The full moon has long been associated with any number of superstitions. While links with lunacy, violence, fertility, disasters, and the stock market have been thoroughly debunked, the possibility of a causative role in some arenas still remains a possibility. A lunar ranging study carried out using reflectors has long contended with the "Full-Moon Curse", a near-total fading of reflected signals during the full Moon. This Curse is real, and has now been explained.
Lunar ranges have been collected for decades, most recently by astronomer Tom Murphy's group at UC San Diego, who is using these data to carry out a stringent test of general relativity. Lunar ranging works by sending laser pulses from the Earth to the Moon and back, timing the duration of the round trip.
The observations are now carried out using a 3.5 m (140 in) telescope at New Mexico's Apache Point Observatory. Twenty 532 nm laser pulses, each having an energy of 115 mJ and a duration of 100 ps, are directed each second through the telescope onto the lunar surface. The pulses then strike retroreflectors left on the Moon by Apollo astronauts and on a Soviet lunar rover. These optical prisms precisely direct reflected light back along the path on which it arrived; that is, back to the original telescope where their arrival is timed.

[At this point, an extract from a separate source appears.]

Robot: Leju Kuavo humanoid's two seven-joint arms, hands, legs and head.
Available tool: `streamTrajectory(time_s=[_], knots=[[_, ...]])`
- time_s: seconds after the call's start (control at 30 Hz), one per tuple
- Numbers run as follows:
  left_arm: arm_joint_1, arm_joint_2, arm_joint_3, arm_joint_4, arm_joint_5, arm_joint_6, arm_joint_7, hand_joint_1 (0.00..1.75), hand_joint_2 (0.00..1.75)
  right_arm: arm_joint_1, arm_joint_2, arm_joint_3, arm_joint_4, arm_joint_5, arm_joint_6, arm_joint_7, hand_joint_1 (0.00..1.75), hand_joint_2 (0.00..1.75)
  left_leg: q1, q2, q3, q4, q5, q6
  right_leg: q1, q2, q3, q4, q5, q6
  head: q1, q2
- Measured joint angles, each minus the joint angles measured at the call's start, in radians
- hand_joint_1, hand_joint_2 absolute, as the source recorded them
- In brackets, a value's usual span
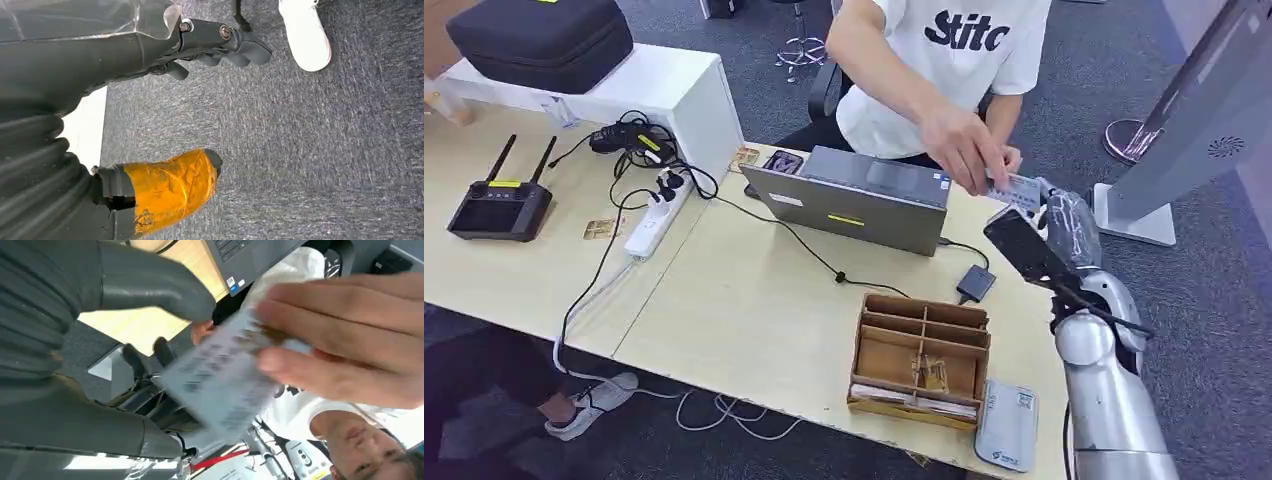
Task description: Pass the card to the sensor for recognition and then transmit it.
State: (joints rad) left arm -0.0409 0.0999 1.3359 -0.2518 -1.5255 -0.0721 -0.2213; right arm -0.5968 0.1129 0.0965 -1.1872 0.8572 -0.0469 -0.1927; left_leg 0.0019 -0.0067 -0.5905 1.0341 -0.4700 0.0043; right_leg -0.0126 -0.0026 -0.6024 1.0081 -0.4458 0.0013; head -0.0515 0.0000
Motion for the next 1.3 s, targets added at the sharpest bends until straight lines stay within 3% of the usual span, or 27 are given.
streamTrajectory(time_s=[0.13,0.3,0.63,0.77,0.87,1.07,1.3], knots=[[0.003,-0.001,0.000,0.000,0.002,0.002,0.003,0.00,1.75,0.050,0.000,0.003,-0.068,0.001,-0.027,-0.027,0.00,1.75,0.000,0.000,0.000,0.000,0.000,0.000,0.000,0.000,0.000,0.000,0.000,0.000,0.000,0.000],[0.009,-0.006,0.000,0.000,0.007,0.009,0.009,0.00,1.75,0.166,-0.007,0.004,-0.271,-0.031,-0.058,-0.066,0.00,1.75,0.001,0.000,0.000,0.000,0.000,0.000,0.000,0.000,-0.001,0.000,-0.001,-0.001,0.000,0.000],[0.033,-0.025,0.021,0.000,0.025,0.026,0.019,0.00,1.75,0.409,-0.097,-0.072,-0.623,-0.093,-0.121,-0.166,0.00,1.75,0.000,0.000,0.000,0.000,-0.002,0.001,0.000,0.000,0.000,-0.001,-0.002,0.000,0.000,0.000],[0.039,-0.036,0.042,0.000,0.039,0.033,0.020,0.00,1.75,0.533,-0.139,-0.118,-0.720,-0.169,-0.098,-0.240,0.00,1.75,0.000,0.000,0.000,0.000,-0.003,0.002,0.000,0.000,0.000,-0.002,-0.002,0.000,0.000,0.000],[0.042,-0.045,0.059,0.000,0.050,0.041,0.022,0.00,1.75,0.632,-0.167,-0.125,-0.773,-0.151,-0.068,-0.277,0.00,1.75,0.000,0.000,0.000,0.000,-0.005,0.001,0.000,0.000,0.000,-0.002,-0.003,0.001,0.000,0.000],[0.042,-0.061,0.102,-0.002,0.057,0.042,0.022,0.00,1.75,0.810,-0.284,-0.066,-0.802,-0.039,-0.070,-0.232,0.00,1.75,0.000,0.000,0.000,0.000,-0.005,0.001,0.000,0.000,0.000,-0.001,-0.005,0.001,0.000,0.000],[0.041,-0.071,0.121,-0.002,0.054,0.042,0.020,0.00,1.75,0.875,-0.364,-0.018,-0.802,-0.032,-0.072,-0.217,0.00,1.75,0.000,0.001,0.000,0.000,-0.005,0.002,0.000,0.001,0.000,-0.001,-0.005,0.001,0.000,0.000]])
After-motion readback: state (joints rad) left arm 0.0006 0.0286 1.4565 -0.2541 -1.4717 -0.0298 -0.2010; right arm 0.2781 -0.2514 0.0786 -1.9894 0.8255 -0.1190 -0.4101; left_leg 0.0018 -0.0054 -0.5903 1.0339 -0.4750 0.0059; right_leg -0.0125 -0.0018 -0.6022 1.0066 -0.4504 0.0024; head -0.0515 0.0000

The time required for the round trip can be measured to within a few picoseconds, allowing the distance to the Moon to be measured with a precision of about a millimeter (0.04 in). The level of precision is remarkable, considering that only one photon, on average, is detected in each return pulse 13 roughly 1 in 100 quadrillion photons sent from the telescope to the Moon.
In short, a very difficult experiment is being carried out brilliantly. Then appeared the Full-Moon Curse. On the night of the full Moon, the strength of the returned signal drops roughly tenfold. Not just once; the drop follows the lunar phases month after month.